Páginas de Sombra – Um Histórico do Horror no Brasil

Páginas de Sombra: Contos Fantásticos Brasileiros é uma antologia de contos publicada em 2003 pela Casa da Palavra, selo da Editora Leya, e foi organizada por Bráulio Tavares (disponível para compra aqui). A produção de literatura fantástica no Brasil não é tão recente quanto se pensa – o primeiro romance fantástico do Brasil, A Rainha do Ignoto, o qual eu nunca mencionei em lugar nenhum antes, teve sua primeira edição no século XIX.

Não obstante, encontrar literatura fantástica que não seja contemporânea pode ser um desafio para quem procura entender melhor a trajetória desse gênero na literatura nacional. Bráulio Tavares facilitou bastante esse trabalho com Páginas de Sombra, não só compilando contos, mas também fornecendo um breve histórico sobre os autores. Alguns são mais conhecidos, como Machado de Assis e Lygia Fagundes Telles; ainda assim, devo confessar não ter ouvido falar da maioria deles.

Essa janela do tempo não mostra apenas pairagens bonitas. Se o racismo continua vivo e bem na fantasia contemporânea, ele existe com força total em alguns contos de Páginas de Sombra. Não é uma antologia para se ler sem os óculos da leitura crítica e a pistola de raio problematizador na cintura.

Por esta razão, debati se deveria ou não resenhar a obra no site (reservado apenas para resenhas positivas). Entretanto, relembrar o histórico do gênero é importante para compreendê-lo da forma que é hoje, e da mesma forma que existem contos ao nível lovecraftiano de racismo e machismo, existem contos que adicionaram um bom peso à minha bagagem literária e são estes os mencionados nesse post.

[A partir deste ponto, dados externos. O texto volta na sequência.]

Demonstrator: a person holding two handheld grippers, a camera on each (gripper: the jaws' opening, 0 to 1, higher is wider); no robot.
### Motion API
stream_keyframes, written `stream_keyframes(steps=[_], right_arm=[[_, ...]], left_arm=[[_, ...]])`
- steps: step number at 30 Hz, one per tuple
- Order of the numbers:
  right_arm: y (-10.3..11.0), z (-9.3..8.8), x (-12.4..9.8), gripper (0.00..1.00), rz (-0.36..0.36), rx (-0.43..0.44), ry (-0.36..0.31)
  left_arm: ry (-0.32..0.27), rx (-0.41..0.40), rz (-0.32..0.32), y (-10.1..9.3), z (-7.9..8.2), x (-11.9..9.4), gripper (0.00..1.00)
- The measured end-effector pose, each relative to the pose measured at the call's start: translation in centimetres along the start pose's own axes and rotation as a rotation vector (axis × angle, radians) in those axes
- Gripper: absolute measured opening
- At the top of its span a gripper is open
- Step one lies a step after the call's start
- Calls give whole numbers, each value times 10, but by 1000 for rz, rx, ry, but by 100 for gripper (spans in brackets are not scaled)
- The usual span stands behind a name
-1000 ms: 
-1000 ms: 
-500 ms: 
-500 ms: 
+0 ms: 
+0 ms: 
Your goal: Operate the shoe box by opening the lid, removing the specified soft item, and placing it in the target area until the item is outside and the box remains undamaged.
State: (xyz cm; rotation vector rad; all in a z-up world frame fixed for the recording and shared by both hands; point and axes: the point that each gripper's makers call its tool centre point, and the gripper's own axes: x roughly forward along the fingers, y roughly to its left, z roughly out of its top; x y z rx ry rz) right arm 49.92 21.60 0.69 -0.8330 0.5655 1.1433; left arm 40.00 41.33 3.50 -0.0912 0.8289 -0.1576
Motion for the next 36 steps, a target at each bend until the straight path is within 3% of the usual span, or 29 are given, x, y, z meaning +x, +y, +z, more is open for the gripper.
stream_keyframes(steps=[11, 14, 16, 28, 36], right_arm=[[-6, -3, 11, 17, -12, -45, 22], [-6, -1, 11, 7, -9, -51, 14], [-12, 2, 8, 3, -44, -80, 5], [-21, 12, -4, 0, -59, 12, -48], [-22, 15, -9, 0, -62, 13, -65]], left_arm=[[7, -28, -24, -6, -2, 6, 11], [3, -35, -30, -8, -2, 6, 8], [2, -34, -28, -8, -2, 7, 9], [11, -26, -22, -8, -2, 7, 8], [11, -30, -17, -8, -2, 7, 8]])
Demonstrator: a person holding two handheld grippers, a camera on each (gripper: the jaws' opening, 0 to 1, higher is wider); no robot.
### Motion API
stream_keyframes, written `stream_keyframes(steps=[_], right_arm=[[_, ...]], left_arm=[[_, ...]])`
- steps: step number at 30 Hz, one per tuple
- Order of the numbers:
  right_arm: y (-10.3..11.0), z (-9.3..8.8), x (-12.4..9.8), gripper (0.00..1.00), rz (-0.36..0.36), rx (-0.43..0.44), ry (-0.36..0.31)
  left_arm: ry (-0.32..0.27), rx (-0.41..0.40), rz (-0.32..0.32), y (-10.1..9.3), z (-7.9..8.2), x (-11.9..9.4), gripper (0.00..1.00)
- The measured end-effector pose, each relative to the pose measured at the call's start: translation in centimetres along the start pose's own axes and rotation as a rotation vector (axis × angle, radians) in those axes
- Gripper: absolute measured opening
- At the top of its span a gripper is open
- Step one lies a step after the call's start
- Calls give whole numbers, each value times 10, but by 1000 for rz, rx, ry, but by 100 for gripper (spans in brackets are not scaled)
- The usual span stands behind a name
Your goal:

Flor, telefone, moça, escrito por Carlos Drummond de Andrade, gela a espinha com o terror da vida comum: nele, uma moça arranca a flor de um cemitério e deve ligar com ligações misteriosas aparentemente vindas do além.

A gargalhada, por Orígenes Lessa, traz fortes elementos nonsense para o horror. Uma gargalhada reverbera pelos sistemas de comunicação, ruas, e, por fim, pelo mundo inteiro, aterrorizando e enlouquecendo as pessoas. O desconforto da narrativa é ampliado justamente por não fazer muito sentido.

Academia de Sião, o conto de Machado de Assis, é o que mais me impressionou ao, de maneira fantástica, abordar questões de identidade de gênero e transexualidade mesclados à fantasia de um cenário altamente hipotético (e falando no homem, vou deixar aqui o link da minha resenha da primeira publicação da Plutão Livros, um conto de ficção científica do Machado).

Confesso que, quando vi na capa Lygia Fagundes Telles, imaginei que o conto dela seria Venha ver o pôr-do-sol, mas, não, o conto dela a aparecer na antologia é As Formigas. Tal como A gargalhada, uma boa parte do terror da narrativa vem da sua falta de sentido, e a proximidade com o cotidiano traz a outra parte. Quem nunca encontrou insetos ao alugar um apartamento barato?

O último conto digno de nota é O caminho de poço verde, escrito por Rubens Figueiredo. Nele, lemos sobre uma protagonista jovem, viajando sozinha em busca de um lugar do qual ninguém ouvira falar, enquanto é acometida por uma doença misteriosa. O ponto mais digno de nota é o cenário: a história se passa em um interior serrano do Brasil, com todos seus trejeitos, mitos e causos. Páginas de Sombra na verdade possui com dezesseis contos, e um histórico no prefácio, e, apesar de eu ter fortes ressalvas com alguns contos, só posso considerar essa uma antologia importante por manter viva a memória da fantasia e do horror no Brasil – o bom e o ruim.